Judd L. Walson is an infectious disease physician whose research focuses on improving child survival, growth and development among populations in low- and middle-income settings. Walson currently holds the inaugural Robert E. Black Chair of the Department of International Health at the Johns Hopkins University Bloomberg School of Public Health. He is also a Professor of International Health, Medicine (Infectious Disease) and Pediatrics at Johns Hopkins. He joined Johns Hopkins University in 2023 and continues to hold affiliate faculty appointments at the University of Washington.

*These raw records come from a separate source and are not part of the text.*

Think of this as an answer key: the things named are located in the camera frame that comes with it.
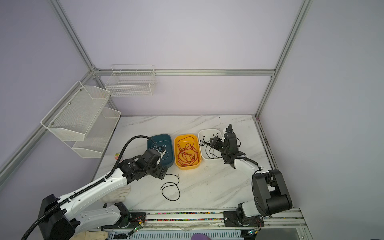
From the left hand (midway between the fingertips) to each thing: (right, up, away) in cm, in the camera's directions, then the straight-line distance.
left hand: (157, 166), depth 79 cm
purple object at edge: (+23, -31, -9) cm, 40 cm away
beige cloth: (-28, -30, -11) cm, 42 cm away
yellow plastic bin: (+21, +10, +19) cm, 30 cm away
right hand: (+30, +14, +10) cm, 35 cm away
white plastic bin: (+30, +17, +28) cm, 44 cm away
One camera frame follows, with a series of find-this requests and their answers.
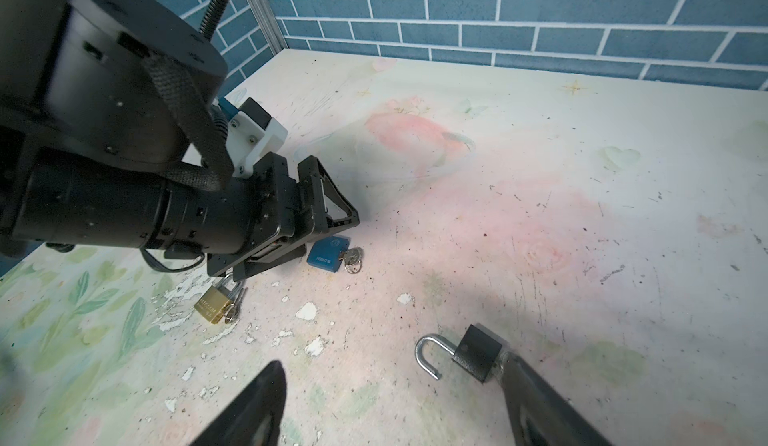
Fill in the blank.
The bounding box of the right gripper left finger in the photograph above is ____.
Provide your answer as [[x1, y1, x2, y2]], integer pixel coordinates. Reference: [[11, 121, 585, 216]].
[[191, 360, 287, 446]]

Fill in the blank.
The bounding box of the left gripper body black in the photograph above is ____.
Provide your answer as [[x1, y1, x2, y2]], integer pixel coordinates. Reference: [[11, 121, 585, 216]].
[[207, 153, 313, 277]]

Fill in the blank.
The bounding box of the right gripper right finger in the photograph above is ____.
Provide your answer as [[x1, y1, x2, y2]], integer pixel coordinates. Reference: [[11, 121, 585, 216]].
[[500, 352, 611, 446]]

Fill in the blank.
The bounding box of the brass padlock with key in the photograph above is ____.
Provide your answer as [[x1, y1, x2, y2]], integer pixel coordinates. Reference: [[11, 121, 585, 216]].
[[194, 274, 245, 324]]

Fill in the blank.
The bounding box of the blue padlock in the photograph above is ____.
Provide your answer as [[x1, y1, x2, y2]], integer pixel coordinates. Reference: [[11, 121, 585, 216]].
[[307, 236, 363, 274]]

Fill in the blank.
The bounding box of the black padlock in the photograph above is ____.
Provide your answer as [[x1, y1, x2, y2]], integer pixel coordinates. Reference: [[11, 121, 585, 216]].
[[414, 323, 507, 384]]

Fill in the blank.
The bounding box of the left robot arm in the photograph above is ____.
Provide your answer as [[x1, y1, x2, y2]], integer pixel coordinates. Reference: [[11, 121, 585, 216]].
[[1, 0, 359, 280]]

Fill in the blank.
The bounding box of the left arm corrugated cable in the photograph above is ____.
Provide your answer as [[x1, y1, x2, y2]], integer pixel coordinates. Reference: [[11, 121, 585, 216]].
[[140, 0, 240, 192]]

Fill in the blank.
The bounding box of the left corner aluminium post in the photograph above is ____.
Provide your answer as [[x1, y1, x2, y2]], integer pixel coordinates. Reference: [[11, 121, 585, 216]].
[[247, 0, 288, 56]]

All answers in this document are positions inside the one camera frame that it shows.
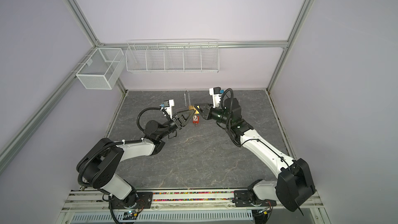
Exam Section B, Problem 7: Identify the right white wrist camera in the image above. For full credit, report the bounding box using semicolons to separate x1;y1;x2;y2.
209;87;224;108

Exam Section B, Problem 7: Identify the brass padlock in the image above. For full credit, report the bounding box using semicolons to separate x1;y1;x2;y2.
184;90;199;115

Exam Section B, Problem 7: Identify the long white wire basket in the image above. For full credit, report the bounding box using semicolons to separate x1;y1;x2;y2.
125;39;220;73

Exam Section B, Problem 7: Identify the aluminium front rail frame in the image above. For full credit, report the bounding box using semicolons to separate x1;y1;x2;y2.
55;187;330;224

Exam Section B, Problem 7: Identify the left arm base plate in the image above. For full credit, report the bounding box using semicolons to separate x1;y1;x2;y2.
110;191;153;209

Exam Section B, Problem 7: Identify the white mesh box basket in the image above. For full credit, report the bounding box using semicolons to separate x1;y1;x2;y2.
76;48;126;90

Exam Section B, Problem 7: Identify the white vented cable duct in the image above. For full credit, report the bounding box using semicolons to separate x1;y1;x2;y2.
69;210;254;224

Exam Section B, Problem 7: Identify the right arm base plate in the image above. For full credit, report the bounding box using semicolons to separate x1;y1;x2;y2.
232;190;277;207

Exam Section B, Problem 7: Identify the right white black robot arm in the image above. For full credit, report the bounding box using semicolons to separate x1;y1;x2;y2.
194;87;316;212

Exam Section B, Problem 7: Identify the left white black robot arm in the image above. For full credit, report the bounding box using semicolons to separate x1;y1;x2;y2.
76;107;195;208

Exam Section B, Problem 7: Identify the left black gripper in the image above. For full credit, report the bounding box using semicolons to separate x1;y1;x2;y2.
158;109;195;140

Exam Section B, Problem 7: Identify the red safety padlock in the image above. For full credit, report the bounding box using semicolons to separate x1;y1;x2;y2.
192;115;199;125

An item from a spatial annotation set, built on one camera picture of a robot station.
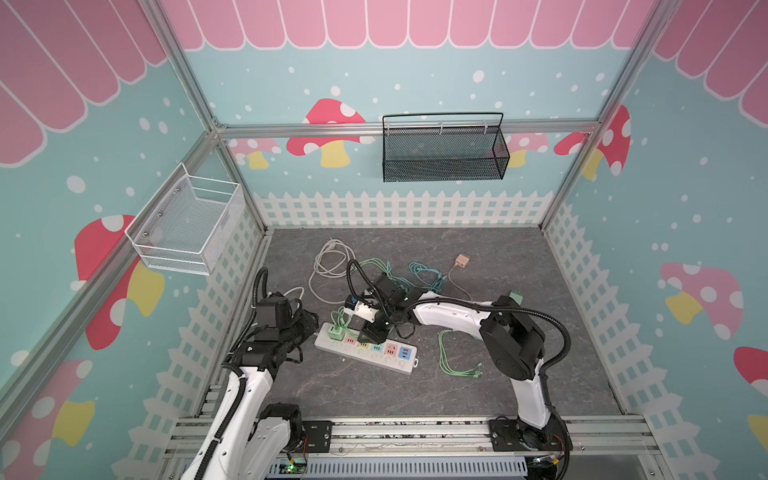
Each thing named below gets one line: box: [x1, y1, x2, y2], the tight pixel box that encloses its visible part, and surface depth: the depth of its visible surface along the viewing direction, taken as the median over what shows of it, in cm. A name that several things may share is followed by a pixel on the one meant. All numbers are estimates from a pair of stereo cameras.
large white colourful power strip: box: [314, 322, 419, 375], surface depth 88 cm
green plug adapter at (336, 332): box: [328, 325, 346, 341], surface depth 87 cm
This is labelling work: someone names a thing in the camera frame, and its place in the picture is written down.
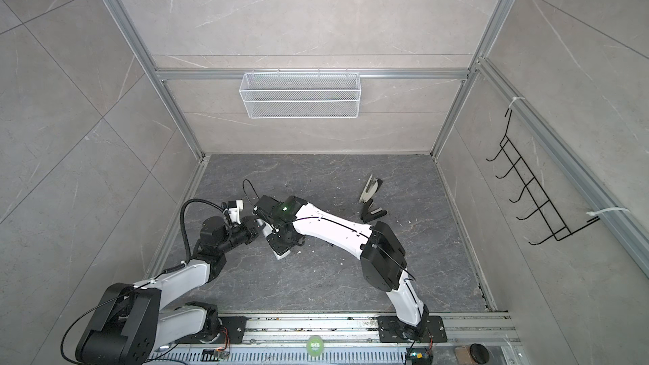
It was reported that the white remote control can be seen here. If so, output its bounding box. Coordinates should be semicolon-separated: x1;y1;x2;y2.
256;219;295;260

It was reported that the green circuit board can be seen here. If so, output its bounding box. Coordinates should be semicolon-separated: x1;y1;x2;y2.
403;348;434;365

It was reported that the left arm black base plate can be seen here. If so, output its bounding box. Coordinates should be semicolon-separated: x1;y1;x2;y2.
199;316;248;346

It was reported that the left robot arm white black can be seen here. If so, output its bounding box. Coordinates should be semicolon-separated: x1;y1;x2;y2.
75;216;263;364

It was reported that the white wire mesh basket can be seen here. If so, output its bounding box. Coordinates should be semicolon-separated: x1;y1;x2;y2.
239;72;362;119

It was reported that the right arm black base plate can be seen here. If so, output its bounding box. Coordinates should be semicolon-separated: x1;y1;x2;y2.
377;316;448;343

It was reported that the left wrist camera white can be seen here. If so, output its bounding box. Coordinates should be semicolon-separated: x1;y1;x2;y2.
224;199;243;225

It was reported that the green round sticker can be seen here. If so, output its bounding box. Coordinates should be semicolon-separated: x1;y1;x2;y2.
306;336;325;358

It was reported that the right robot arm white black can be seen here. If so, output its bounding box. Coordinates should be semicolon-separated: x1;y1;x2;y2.
253;196;429;340

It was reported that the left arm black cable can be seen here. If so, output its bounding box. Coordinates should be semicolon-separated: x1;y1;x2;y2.
179;198;226;265

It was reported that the aluminium mounting rail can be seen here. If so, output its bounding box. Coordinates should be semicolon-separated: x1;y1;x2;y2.
222;312;522;350

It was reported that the black wire hook rack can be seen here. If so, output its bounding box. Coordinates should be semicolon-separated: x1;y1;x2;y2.
485;110;601;246

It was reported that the black stapler base piece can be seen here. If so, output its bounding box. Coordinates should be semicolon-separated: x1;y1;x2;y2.
360;199;388;224

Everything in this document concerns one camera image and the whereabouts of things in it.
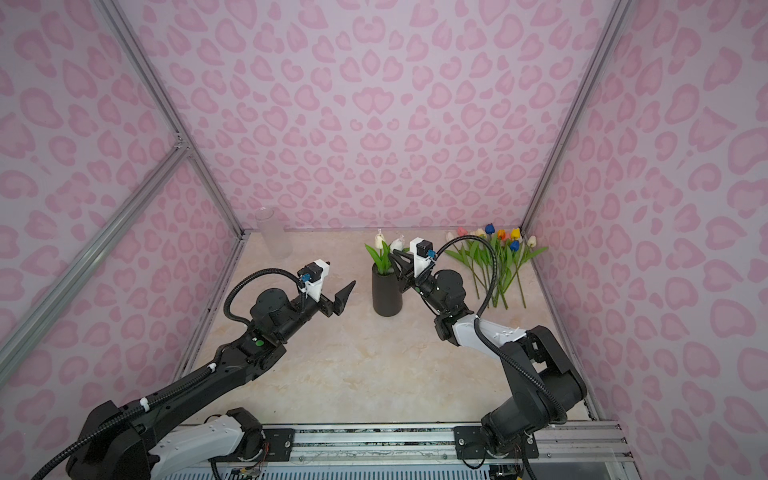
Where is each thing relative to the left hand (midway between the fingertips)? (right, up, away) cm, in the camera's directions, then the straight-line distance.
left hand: (341, 268), depth 73 cm
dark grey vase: (+10, -9, +20) cm, 24 cm away
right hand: (+13, +4, +5) cm, 14 cm away
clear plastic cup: (-32, +7, +44) cm, 55 cm away
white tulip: (+9, +8, +7) cm, 14 cm away
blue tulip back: (+51, +14, +45) cm, 69 cm away
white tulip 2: (+14, +6, +6) cm, 16 cm away
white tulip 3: (+65, +4, +41) cm, 77 cm away
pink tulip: (+39, +12, +45) cm, 61 cm away
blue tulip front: (+57, +6, +36) cm, 68 cm away
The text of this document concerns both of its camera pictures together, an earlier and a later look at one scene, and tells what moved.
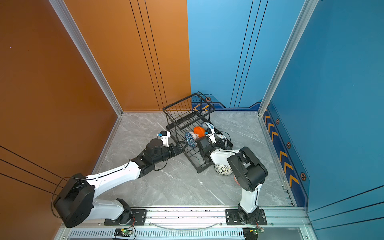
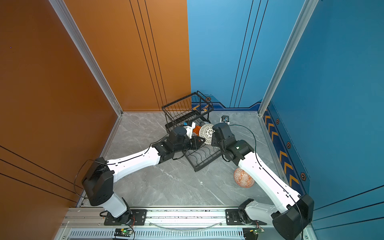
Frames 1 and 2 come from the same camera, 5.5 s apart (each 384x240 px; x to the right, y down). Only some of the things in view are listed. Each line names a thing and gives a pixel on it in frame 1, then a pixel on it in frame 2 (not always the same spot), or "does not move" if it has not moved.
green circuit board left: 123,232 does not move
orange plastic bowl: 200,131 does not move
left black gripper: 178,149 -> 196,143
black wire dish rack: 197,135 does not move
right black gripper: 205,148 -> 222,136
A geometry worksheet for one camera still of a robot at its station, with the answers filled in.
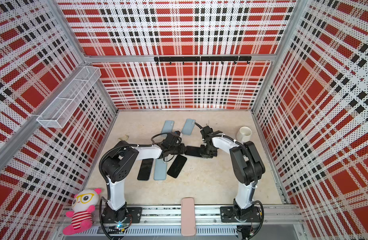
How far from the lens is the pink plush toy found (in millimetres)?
677

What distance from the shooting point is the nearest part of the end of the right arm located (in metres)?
0.71

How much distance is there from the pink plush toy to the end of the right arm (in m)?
0.61
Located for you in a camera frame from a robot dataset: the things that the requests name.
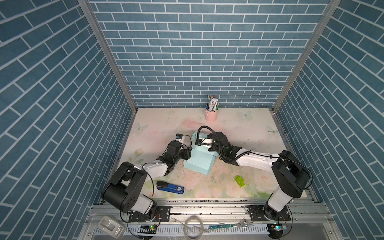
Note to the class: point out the light blue paper box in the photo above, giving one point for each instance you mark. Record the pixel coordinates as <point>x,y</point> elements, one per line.
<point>201,160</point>

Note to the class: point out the green plastic block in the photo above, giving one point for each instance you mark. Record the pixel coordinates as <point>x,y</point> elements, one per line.
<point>240,181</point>

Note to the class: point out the blue black stapler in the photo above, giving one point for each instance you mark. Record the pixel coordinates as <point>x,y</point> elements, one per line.
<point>170,188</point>

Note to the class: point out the aluminium frame rail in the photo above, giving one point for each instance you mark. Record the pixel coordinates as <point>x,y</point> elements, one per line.
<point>213,211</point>

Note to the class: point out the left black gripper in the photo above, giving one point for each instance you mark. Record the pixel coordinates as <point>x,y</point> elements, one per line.
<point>187,152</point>

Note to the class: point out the pink pen holder cup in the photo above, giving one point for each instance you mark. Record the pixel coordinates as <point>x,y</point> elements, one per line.
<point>211,116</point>

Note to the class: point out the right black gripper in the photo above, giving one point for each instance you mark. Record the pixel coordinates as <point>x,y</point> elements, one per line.
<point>211,136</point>

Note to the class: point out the white plastic holder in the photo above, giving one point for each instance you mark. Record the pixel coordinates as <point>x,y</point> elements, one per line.
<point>112,227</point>

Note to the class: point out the metal fork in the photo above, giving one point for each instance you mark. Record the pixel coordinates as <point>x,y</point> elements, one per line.
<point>244,223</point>

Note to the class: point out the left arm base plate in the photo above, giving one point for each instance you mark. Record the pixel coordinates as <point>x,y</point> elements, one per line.
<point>160,213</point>

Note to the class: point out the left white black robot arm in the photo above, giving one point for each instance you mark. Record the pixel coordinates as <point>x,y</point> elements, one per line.
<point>123,190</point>

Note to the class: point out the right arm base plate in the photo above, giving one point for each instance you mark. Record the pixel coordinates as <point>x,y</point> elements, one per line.
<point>259,213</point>

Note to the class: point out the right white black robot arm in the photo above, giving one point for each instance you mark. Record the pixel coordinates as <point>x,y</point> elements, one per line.
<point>292,177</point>

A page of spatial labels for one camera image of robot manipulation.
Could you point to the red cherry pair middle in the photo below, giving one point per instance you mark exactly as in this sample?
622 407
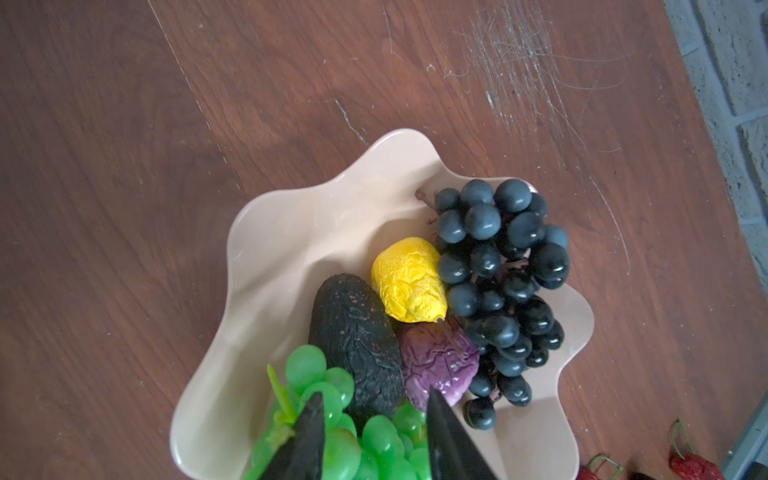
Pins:
600 467

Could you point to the red cherry pair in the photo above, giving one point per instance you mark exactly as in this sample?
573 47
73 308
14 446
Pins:
600 467
684 462

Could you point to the purple plum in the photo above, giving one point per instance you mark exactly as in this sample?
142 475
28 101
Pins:
438 355

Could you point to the yellow lemon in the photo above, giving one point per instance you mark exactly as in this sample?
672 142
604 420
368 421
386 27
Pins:
406 279

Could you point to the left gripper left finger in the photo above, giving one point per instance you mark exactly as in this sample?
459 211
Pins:
301 456

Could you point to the green grape bunch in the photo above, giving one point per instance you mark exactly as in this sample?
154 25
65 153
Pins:
382 447

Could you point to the aluminium mounting rail frame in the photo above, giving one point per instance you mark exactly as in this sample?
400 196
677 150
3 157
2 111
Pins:
748 459

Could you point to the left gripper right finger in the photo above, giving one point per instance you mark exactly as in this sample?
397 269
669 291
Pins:
452 453

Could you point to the dark blue grape bunch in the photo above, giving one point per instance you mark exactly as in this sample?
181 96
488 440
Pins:
497 252

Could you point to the pink wavy fruit bowl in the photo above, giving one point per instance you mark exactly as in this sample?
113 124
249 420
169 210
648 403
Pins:
280 249

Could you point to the black avocado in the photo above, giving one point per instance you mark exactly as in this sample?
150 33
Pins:
350 325

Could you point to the red cherry pair right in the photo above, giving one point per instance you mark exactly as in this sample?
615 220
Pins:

He is the Co-Director of Childhood Acute Illness and Nutrition Network (CHAIN), a research collaboration of experts from organizations across sub-Saharan Africa and South Asia that investigates how to reduce mortality among acutely ill children.

== Education ==
Walson holds an MD and MPH from Tufts University and a BA in Anthropology from Pitzer College. He did his Internal Medicine and Pediatrics training at Duke University and completed a fellowship in Infectious Disease at the University of Washington.

== Select publications ==
- Ajjampur, Sitara Swarna Rao (2025). "Feasibility of interrupting the transmission of soil-transmitted helminths: The DeWorm3 community cluster-randomised controlled trial in Benin, India, and Malawi"
- Diallo, Abdoulaye Hama (2023). "Characterising paediatric mortality during and after acute illness in Sub-Saharan Africa and South Asia: A secondary analysis of the CHAIN cohort using a machine learning approach"
- Diallo, Abdoulaye Hama (2022). "Childhood mortality during and after acute illness in Africa and south Asia: A prospective cohort study"
- Ahmed, Tahmeed (2021). "Effect of 3 Days of Oral Azithromycin on Young Children with Acute Diarrhea in Low-Resource Settings"
- Pavlinac, Patricia B. (2021). "Azithromycin for the prevention of rehospitalisation and death among Kenyan children being discharged from hospital: A double-blind, placebo-controlled, randomised controlled trial"
- Diallo, Abdoulaye Hama (2022). "Childhood mortality during and after acute illness in Africa and south Asia: A prospective cohort study"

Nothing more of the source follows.